Neue Westfälische "Zukunft des Jugendkulturring"

26.06.2009

Zukunft des Jugendkulturrings gestern Thema im Fachausschuss: „Es riecht nach Verein“

 

Gütersloh (rb). Künftig wird der Jugendkulturring (JKR) wohl als eigenständiger Verein organisiert sein. Das zeichnete sich gestern im Kulturausschuss ab. Der Streit um den JKR, der auf der Mai-Sitzung mit dem Rücktritt der Geschäftsführerin eskaliert war, ist offenbar in eine konstruktive Diskussion übergegangen.

 

Der zuständige Beigeordnete Andreas Kimpel berichtete von einem mehr als dreistündigen Gespräch, zu dem sich vorgestern Vertreter der Verwaltung und Mitglieder des Jugendkulturrates getroffen hätten. Bei der als Workshop gestalteten, von Heidelinde Fink-Knoblauch (Leiterin des Fachbereichs Soziale Hilfen) moderierten Zusammenkunft sei deutlich geworden, dass es den JKR-Aktiven vor allem um Selbständigkeit, Eigenverantwortlichkeit und wenig Fremdbestimmung gehe.

 

Für Kimpel „riecht das alles einfach nach einem Vereinsmodell“. Ein solches hatte er schon vorigen Monat als eine von zwei denkbaren Organisationsformen unterbreitet.
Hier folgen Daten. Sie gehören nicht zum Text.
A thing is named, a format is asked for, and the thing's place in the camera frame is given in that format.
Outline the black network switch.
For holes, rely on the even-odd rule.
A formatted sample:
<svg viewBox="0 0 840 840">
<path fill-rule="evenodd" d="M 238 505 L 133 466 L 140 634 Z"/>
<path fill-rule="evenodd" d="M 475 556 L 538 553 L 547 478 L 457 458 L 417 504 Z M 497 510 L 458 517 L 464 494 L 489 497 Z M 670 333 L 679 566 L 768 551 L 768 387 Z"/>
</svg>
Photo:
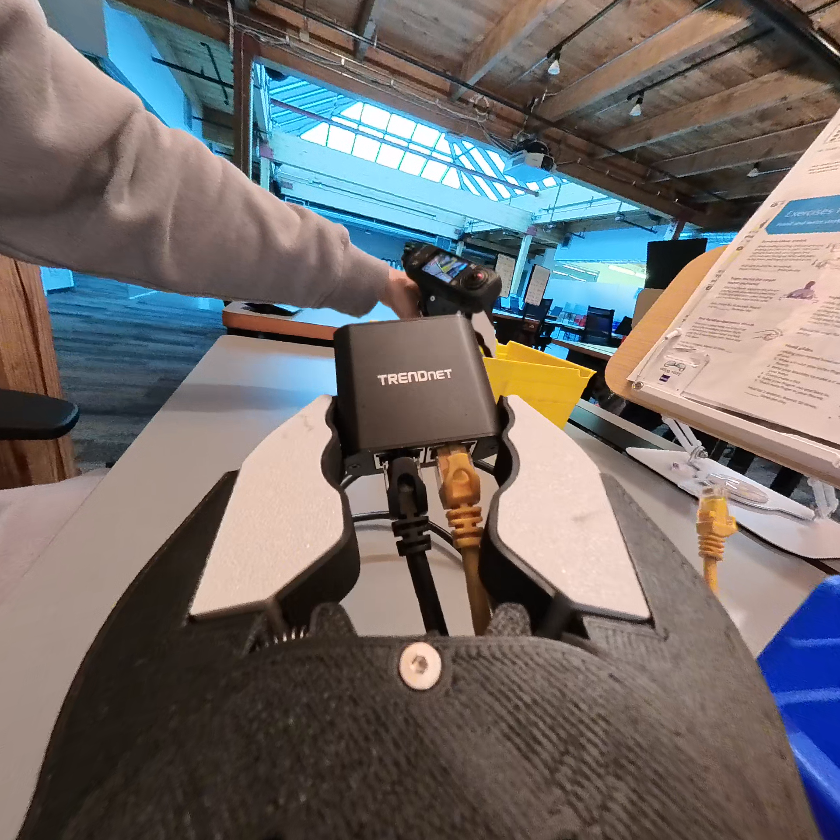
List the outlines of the black network switch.
<svg viewBox="0 0 840 840">
<path fill-rule="evenodd" d="M 333 351 L 334 423 L 351 476 L 403 455 L 432 465 L 444 445 L 463 445 L 474 459 L 497 453 L 497 400 L 463 315 L 348 324 Z"/>
</svg>

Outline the blue plastic bin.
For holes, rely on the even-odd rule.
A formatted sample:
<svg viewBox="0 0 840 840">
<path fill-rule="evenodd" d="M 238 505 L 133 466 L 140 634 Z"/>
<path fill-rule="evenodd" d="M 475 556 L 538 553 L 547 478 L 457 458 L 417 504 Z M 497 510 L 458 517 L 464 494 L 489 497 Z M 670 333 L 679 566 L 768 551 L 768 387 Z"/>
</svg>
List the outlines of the blue plastic bin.
<svg viewBox="0 0 840 840">
<path fill-rule="evenodd" d="M 825 578 L 758 657 L 817 827 L 839 838 L 839 576 Z"/>
</svg>

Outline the yellow plastic bin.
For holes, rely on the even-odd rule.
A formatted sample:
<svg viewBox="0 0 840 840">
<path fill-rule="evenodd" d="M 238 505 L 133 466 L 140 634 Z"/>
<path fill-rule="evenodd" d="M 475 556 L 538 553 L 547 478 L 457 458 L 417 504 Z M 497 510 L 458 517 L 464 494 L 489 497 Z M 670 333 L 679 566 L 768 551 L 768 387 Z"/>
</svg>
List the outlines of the yellow plastic bin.
<svg viewBox="0 0 840 840">
<path fill-rule="evenodd" d="M 595 374 L 589 367 L 512 341 L 499 343 L 497 354 L 485 356 L 483 363 L 496 399 L 519 396 L 559 428 L 566 426 Z"/>
</svg>

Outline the black monitor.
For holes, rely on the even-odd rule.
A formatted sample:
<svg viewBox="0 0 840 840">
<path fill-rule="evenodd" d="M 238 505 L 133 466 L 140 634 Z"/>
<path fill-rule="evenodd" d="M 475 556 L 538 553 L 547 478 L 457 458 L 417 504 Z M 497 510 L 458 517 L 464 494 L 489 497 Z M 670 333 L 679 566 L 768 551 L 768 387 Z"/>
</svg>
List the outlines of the black monitor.
<svg viewBox="0 0 840 840">
<path fill-rule="evenodd" d="M 664 290 L 693 259 L 707 250 L 707 238 L 679 238 L 647 243 L 645 289 Z"/>
</svg>

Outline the person's left hand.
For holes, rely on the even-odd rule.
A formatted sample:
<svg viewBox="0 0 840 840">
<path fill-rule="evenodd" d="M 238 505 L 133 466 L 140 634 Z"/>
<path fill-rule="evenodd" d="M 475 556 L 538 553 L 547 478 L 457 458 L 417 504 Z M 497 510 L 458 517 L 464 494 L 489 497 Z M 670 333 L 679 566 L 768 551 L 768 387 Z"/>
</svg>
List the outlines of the person's left hand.
<svg viewBox="0 0 840 840">
<path fill-rule="evenodd" d="M 392 310 L 399 319 L 421 317 L 418 286 L 400 269 L 388 269 L 387 281 L 379 296 L 379 302 Z"/>
</svg>

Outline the white stand base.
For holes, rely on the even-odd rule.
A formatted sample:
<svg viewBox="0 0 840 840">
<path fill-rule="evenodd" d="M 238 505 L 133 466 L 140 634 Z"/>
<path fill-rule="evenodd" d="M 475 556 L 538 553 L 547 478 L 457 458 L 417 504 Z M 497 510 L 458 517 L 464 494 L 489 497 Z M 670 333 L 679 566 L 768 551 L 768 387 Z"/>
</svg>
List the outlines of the white stand base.
<svg viewBox="0 0 840 840">
<path fill-rule="evenodd" d="M 776 548 L 804 560 L 838 561 L 839 524 L 837 490 L 808 479 L 814 502 L 807 507 L 710 458 L 697 436 L 671 417 L 665 423 L 676 436 L 679 449 L 630 447 L 626 453 L 643 466 L 700 499 L 708 489 L 724 490 L 730 513 L 746 529 Z"/>
</svg>

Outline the background office chair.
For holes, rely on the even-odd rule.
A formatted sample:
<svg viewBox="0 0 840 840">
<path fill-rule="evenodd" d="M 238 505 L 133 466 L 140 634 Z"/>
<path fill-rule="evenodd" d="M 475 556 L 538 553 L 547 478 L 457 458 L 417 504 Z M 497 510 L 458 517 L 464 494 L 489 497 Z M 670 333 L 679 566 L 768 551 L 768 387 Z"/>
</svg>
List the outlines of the background office chair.
<svg viewBox="0 0 840 840">
<path fill-rule="evenodd" d="M 613 346 L 613 309 L 589 306 L 587 308 L 580 343 L 598 347 Z"/>
</svg>

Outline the background desk with wooden edge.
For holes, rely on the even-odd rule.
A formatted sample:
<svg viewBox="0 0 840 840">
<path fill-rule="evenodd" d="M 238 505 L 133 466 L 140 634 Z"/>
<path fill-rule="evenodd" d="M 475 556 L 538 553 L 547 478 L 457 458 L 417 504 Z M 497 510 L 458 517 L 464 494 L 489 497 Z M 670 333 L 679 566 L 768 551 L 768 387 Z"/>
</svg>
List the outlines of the background desk with wooden edge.
<svg viewBox="0 0 840 840">
<path fill-rule="evenodd" d="M 379 303 L 361 318 L 352 318 L 331 309 L 300 309 L 290 316 L 254 311 L 241 302 L 222 310 L 222 323 L 231 334 L 252 338 L 331 345 L 337 329 L 343 326 L 396 320 L 395 313 Z"/>
</svg>

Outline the wooden document stand with papers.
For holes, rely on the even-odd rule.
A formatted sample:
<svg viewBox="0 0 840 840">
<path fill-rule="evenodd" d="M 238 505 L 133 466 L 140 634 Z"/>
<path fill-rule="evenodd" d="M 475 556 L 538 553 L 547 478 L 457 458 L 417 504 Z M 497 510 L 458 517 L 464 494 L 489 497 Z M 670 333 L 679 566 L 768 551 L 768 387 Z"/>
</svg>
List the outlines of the wooden document stand with papers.
<svg viewBox="0 0 840 840">
<path fill-rule="evenodd" d="M 838 488 L 839 115 L 606 367 L 615 394 Z"/>
</svg>

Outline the person's grey sweatshirt torso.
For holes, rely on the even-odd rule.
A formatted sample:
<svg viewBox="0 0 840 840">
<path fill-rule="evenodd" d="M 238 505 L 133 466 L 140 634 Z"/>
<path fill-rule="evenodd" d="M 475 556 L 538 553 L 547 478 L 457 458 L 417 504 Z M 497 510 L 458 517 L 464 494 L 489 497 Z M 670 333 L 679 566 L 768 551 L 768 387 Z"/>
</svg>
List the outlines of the person's grey sweatshirt torso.
<svg viewBox="0 0 840 840">
<path fill-rule="evenodd" d="M 44 485 L 1 490 L 1 599 L 6 600 L 108 468 Z"/>
</svg>

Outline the loose yellow ethernet plug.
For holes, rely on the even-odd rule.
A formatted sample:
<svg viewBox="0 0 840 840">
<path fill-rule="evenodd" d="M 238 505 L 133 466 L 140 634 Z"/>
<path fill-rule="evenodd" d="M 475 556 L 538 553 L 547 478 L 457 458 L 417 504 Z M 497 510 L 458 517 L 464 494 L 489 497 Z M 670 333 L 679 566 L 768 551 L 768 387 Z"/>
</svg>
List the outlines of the loose yellow ethernet plug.
<svg viewBox="0 0 840 840">
<path fill-rule="evenodd" d="M 726 491 L 720 485 L 704 487 L 696 518 L 697 546 L 703 578 L 715 595 L 719 594 L 718 566 L 723 560 L 726 541 L 737 530 L 736 520 L 729 513 Z"/>
</svg>

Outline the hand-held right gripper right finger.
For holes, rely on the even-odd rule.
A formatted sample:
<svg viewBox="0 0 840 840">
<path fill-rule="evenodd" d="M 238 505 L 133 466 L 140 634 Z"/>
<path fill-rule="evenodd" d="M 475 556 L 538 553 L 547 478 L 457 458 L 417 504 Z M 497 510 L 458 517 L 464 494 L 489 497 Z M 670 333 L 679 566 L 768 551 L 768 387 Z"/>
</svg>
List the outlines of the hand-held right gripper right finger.
<svg viewBox="0 0 840 840">
<path fill-rule="evenodd" d="M 651 609 L 602 472 L 564 430 L 519 396 L 499 399 L 500 435 L 479 548 L 494 606 L 515 604 L 535 635 L 585 633 L 600 617 L 632 625 Z"/>
</svg>

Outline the wooden post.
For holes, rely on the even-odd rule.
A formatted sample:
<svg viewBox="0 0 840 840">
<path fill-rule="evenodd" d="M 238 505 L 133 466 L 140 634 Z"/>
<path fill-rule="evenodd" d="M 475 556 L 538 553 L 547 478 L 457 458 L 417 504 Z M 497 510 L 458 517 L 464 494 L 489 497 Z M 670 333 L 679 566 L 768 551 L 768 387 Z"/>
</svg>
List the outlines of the wooden post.
<svg viewBox="0 0 840 840">
<path fill-rule="evenodd" d="M 1 256 L 1 386 L 63 397 L 39 268 Z M 69 435 L 1 443 L 1 488 L 44 485 L 77 475 Z"/>
</svg>

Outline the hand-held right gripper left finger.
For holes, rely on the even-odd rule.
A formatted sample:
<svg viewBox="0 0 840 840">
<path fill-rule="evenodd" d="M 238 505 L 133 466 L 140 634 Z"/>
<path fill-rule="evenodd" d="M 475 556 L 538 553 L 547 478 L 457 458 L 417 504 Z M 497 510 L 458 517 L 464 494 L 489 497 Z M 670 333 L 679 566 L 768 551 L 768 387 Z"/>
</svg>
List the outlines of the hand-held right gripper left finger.
<svg viewBox="0 0 840 840">
<path fill-rule="evenodd" d="M 320 395 L 247 456 L 190 605 L 197 621 L 267 614 L 287 629 L 312 624 L 361 573 L 335 399 Z"/>
</svg>

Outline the person's left forearm grey sleeve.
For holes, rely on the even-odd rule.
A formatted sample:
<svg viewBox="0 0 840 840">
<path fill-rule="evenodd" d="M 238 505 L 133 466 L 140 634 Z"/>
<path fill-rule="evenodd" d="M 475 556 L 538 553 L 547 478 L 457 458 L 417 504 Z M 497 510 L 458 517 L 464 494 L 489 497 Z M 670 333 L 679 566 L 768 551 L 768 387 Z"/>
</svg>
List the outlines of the person's left forearm grey sleeve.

Der Jugendkulturrat sieht die Sache offensichtlich ähnlich.

 

Nun sollen dem Kulturdezernenten zufolge die Verwaltung und der Jugendkulturrat je ein Szenario erarbeiten. Beide Modelle lägen zur nächsten Sitzung am 30. September dem (dann nach der Kommunalwahl schon neu gewählten) Fachausschuss vor.

 

Vorsitzende Irene Albers (SPD), die an dem Gespräch teilgenommen hatte, zeigte sich „sehr zuversichtlich“, einen „Schritt in die richtige Richtung“ zu gehen. Es sei wichtig, dass junge Leute sich an der Gestaltung des Kulturprogramms beteiligten, sagte Albers. „Ich denke, dass es zu einem gemeinsamen Verständnis kommen kann.“

 

Der FDP-Antrag, in jeder Sitzung schriftlich einen Soll-/Ist-Vergleich zur Entwicklung von Theater und Stadthalle vorzulegen, wurde gegen die eine FDP-Stimme abgelehnt. Dezernent Kimpel sähe dadurch die Rechte der Geschäftsführung beschnitten. Das „kommt nicht in Frage“, sagte er, schon weil sich bei monatlich veröffentlichten Zahlen die Konkurrenz die Hände reibe, erkenne sie so doch die Strategie der Gütersloher. Kurzmeldungen im Sinne des „Ampelstands“ will Kaufmännischer Leiter Ralph Fritzsche aber geben. Zurzeit stehe das Signal auf Grün.